Reproduce the data in its entirety, exactly as supplied.

>>

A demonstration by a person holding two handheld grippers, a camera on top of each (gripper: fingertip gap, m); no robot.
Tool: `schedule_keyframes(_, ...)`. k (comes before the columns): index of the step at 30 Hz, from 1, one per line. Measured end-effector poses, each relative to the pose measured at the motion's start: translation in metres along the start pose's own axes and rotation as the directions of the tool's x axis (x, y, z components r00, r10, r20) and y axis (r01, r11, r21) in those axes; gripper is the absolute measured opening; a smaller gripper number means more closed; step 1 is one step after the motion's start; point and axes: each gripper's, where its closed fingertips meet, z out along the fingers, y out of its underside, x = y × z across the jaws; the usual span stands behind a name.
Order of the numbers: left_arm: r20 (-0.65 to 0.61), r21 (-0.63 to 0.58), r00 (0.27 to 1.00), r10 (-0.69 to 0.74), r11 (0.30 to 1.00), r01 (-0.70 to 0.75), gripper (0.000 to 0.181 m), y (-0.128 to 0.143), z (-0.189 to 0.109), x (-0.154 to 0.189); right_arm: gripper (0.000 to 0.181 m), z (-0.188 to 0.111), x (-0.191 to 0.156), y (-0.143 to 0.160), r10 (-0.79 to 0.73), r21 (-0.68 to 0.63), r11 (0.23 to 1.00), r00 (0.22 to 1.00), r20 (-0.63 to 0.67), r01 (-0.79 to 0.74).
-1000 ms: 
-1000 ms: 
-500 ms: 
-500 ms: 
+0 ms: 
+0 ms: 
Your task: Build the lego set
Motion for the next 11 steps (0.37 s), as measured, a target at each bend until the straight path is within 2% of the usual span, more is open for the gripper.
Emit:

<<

YOUR SOLUTION:
A demonstration by a person holding two handheld grippers, a camera on top of each (gripper: fingertip gap, m); no robot.
Tool: `schedule_keyframes(_, ...)`. k (comes before the columns): index of the step at 30 Hz, from 1, one per line. Measured end-effector poses, each relative to the pose measured at the motion's start: translation in metres along the start pose's own axes and rotation as the directions of the tool's x axis (x, y, z components r00, r10, r20) and y axis (r01, r11, r21) in those axes; gripper is the absolute measured opening; a smaller gripper number means more closed; step 1 is one step after the motion's start; point and axes: each gripper's, where its closed fingertips meet, z out along the fingers, y out of its underside, x = y × z across the jaws; the usual span stands behind a name.
Order of the numbers: left_arm: r20 (-0.65 to 0.61), r21 (-0.63 to 0.58), r00 (0.27 to 1.00), r10 (-0.69 to 0.74), r11 (0.30 to 1.00), r01 (-0.70 to 0.75), gripper (0.000 to 0.181 m), y (-0.128 to 0.143), z (-0.189 to 0.109), x (-0.154 to 0.189); right_arm: gripper (0.000 to 0.181 m), z (-0.188 to 0.111), x (-0.191 to 0.156), y (-0.143 to 0.160), r10 (-0.79 to 0.73), r21 (-0.68 to 0.63), r11 (0.23 to 1.00), r00 (0.22 to 1.00), r20 (-0.63 to 0.67), r01 (-0.79 to 0.74).
-1000 ms: 
-1000 ms: 
-500 ms: 
-500 ms: 
+0 ms: 
+0 ms: 
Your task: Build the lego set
Motion for the next 11 steps (0.37 s), as measured, a target at each bend until the straight path is within 2% of the usual span, more is open for the gripper.
Emit:

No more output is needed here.